- Genre: Action; Thriller; Crime;
- Based on: Bad Guys
- Written by: Ambaridzki Ramadhantyo
- Directed by: Ferry Pei Irawan; William Chandra;
- Starring: Oka Antara; Dwi Sasono; Randy Pangalila; Maudy Effrosina; Omara Esteghlal; Nugie; Verdi Solaiman; Ibnu Jamil; Kenes Andari; Afrian Arisandy; Nayla D. Purnama; Marcelino Lefrandt; Surya Saputra; Justin Adiwinata; Shinta Devi; Amos Putra; Wina Marrino;
- Composer: Ofel Obaja
- Country of origin: Indonesia
- Original language: Indonesian
- No. of seasons: 1
- No. of episodes: 10

Production
- Executive producers: Sutanto Hartono; Mark Francis; Shanty Harmayn; Tanya Yuson;
- Producers: Sari Mochtan; Muhammad Omar Azis;
- Cinematography: Gerry Habir; Donny Arlen;
- Editor: Umar Syarif Yahman
- Camera setup: Multi-camera
- Running time: 40 minutes
- Production companies: BASE Entertainment; CJ ENM;

Original release
- Network: Vidio
- Release: 21 February – 18 April 2025

= Bad Guys (Indonesian TV series) =

2025 Indonesian action television series

Bad Guys is an Indonesian television drama series that aired from 21 February 2025 to 18 April 2025 on Vidio. Produced by BASE Entertainment and CJ ENM, it is an adaptation of the eponymous Korean series. It stars Oka Antara, Dwi Sasono, and Randy Pangalila.

== Synopsis ==
Jaka is a policeman who is the father of Sekar, a daughter.

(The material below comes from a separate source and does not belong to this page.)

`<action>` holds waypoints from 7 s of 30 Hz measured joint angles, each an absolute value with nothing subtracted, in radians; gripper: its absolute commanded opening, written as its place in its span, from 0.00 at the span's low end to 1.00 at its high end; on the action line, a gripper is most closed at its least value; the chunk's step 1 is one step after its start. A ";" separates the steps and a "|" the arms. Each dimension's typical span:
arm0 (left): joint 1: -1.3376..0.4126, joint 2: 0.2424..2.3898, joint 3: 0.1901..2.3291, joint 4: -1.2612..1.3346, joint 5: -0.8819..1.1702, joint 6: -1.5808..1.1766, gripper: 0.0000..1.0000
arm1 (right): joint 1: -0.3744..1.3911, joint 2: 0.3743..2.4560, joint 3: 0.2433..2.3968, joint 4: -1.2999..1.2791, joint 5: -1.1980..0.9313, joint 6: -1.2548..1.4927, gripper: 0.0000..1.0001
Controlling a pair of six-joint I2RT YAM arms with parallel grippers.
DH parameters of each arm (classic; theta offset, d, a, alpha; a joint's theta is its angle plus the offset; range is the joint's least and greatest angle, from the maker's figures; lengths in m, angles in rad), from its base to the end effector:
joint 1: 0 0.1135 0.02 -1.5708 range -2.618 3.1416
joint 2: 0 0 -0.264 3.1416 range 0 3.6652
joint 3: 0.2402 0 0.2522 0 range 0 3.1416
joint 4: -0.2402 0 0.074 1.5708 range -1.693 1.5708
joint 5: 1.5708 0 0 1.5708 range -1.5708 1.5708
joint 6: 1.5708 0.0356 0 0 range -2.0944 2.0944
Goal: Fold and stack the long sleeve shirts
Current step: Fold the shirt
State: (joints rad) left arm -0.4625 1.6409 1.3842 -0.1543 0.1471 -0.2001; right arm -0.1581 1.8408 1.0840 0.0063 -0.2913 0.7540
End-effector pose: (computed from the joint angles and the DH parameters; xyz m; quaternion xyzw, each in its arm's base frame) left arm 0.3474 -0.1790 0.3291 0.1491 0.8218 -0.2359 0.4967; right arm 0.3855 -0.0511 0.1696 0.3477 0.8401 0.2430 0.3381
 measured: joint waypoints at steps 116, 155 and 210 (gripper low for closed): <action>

However, Sekar was murdered and Jaka could not accept losing his daughter.

Jaka continues to seek revenge because of the serial murders that killed his daughter.

Feeling desperate with the legal system that has not yet offered justice, Jaka recruits three criminals from prison to help him find the perpetrator.

The investigation they conduct takes them into the drug network and the corrupt justice system.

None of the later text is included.